おんたけ100マイル~その③

103K地点の第3エイドでデポした荷物を受け取る。
着替えや補給食を用意してあったが、補給食のみを
ザックに詰め込む。

さてここで思案‥ 今レースに当たり、あまりに不安だったのと過去の経験から
ストックを携行していった。

ストックを積極的に使用して脚を温存し、終盤まで変わらぬ
ペースを維持する、というのが当初の計画。

だけど、ここまでほぼ走り切ってしまい、ストックを使用しての
パワーウォークをすることがなかった。

ちなみに100K走ってきただけの疲労はちゃんと蓄積されている

ここまでの流れを考えれば、ストックは必要ない。
しかし、歩くのも困難になるほどの事態に陥ったら、ストックはとても有用な
アイテムとなるに違いない。
ストックを置いていくかどうか‥。

結果、不安が勝り、そのまま携行することにした。
 そしてその後使用することはなかった

いまだ走れることは走れるが、ペースはひどく落ちてきた。
下りでは太ももも痛くなってきたし‥。
思考力も落ちてきたようで、エイドで出し忘れたものを思い出し、
ザックから出し入れすること数度。
色々な面から限界は近いかな?と感じる。

第4エイドに到着する。
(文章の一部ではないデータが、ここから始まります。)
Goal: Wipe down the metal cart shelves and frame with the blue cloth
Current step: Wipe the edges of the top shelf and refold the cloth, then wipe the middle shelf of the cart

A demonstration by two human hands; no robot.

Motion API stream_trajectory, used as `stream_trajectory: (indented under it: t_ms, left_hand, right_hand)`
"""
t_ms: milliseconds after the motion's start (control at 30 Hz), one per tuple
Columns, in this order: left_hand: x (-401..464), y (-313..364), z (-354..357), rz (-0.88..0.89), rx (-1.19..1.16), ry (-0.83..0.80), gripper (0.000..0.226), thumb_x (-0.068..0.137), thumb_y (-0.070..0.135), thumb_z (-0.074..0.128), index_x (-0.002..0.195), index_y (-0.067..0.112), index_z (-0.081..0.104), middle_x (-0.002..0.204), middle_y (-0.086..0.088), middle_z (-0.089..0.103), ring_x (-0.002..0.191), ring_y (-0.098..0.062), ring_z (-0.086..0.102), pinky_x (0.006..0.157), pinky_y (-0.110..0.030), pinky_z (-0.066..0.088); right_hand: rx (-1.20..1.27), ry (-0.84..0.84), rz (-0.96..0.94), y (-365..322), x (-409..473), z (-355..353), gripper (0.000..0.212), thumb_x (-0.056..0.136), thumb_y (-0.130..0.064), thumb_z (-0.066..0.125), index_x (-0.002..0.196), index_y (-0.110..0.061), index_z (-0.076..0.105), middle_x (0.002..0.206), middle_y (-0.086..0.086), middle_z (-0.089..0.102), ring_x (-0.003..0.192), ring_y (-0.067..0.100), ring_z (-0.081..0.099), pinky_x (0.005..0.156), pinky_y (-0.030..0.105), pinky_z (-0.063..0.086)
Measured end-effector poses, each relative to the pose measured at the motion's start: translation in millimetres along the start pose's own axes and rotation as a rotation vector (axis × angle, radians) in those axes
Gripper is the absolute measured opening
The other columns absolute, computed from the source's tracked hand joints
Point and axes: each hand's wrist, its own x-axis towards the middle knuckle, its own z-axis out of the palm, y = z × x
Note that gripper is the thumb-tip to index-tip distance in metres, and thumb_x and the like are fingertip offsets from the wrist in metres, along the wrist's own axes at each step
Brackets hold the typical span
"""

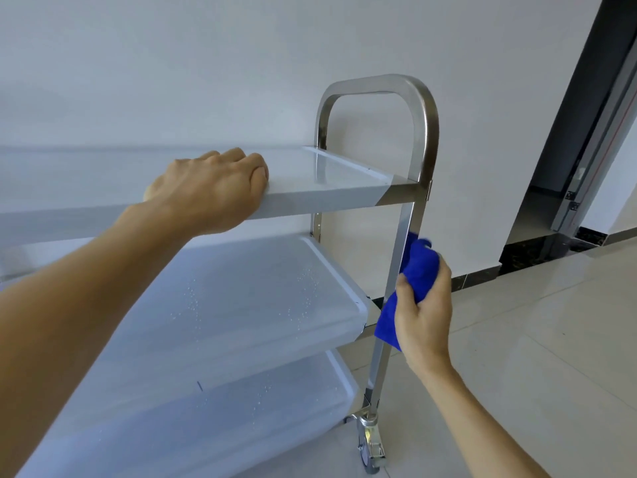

時計を見ると20時間切りは無理っぽい。
前半と同じくらいのペースで進めば不可能ではないけれど、
それが出来ないから無理っぽい

鏑木さんのように「自分との戦い」とか「自分に勝つ」とか、
言葉は浮かんでは来るのだが、
そこは自分の弱さに並々ならぬ自信を持つボクのこと。
特にペースを上げるでもなく、淡々と(ゆっくり)進む。

100Kコースならば最後となる長い下り。
みぞおちの辺りが痛くなり、呼吸が苦しくなる
たまらず歩くと、やがて痛みも治まる。
走り出すと、再び痛みに襲われる‥。
ボクも40台半ばで、病気や死についてまるっきり無関心というわけではない。
40台ならば”夭折”という言葉がギリギリ当てはまる歳かもしれない。
でも死に至る病はぼちぼちやってくる歳でもある。

だから、この手の痛みが来るとドキッとする。
異常なことをしている最中に異常な現象が起こるのだから、
「ひょっとして、益々悪くなっていくのでは」などと
余計なことまで考えて不安になる。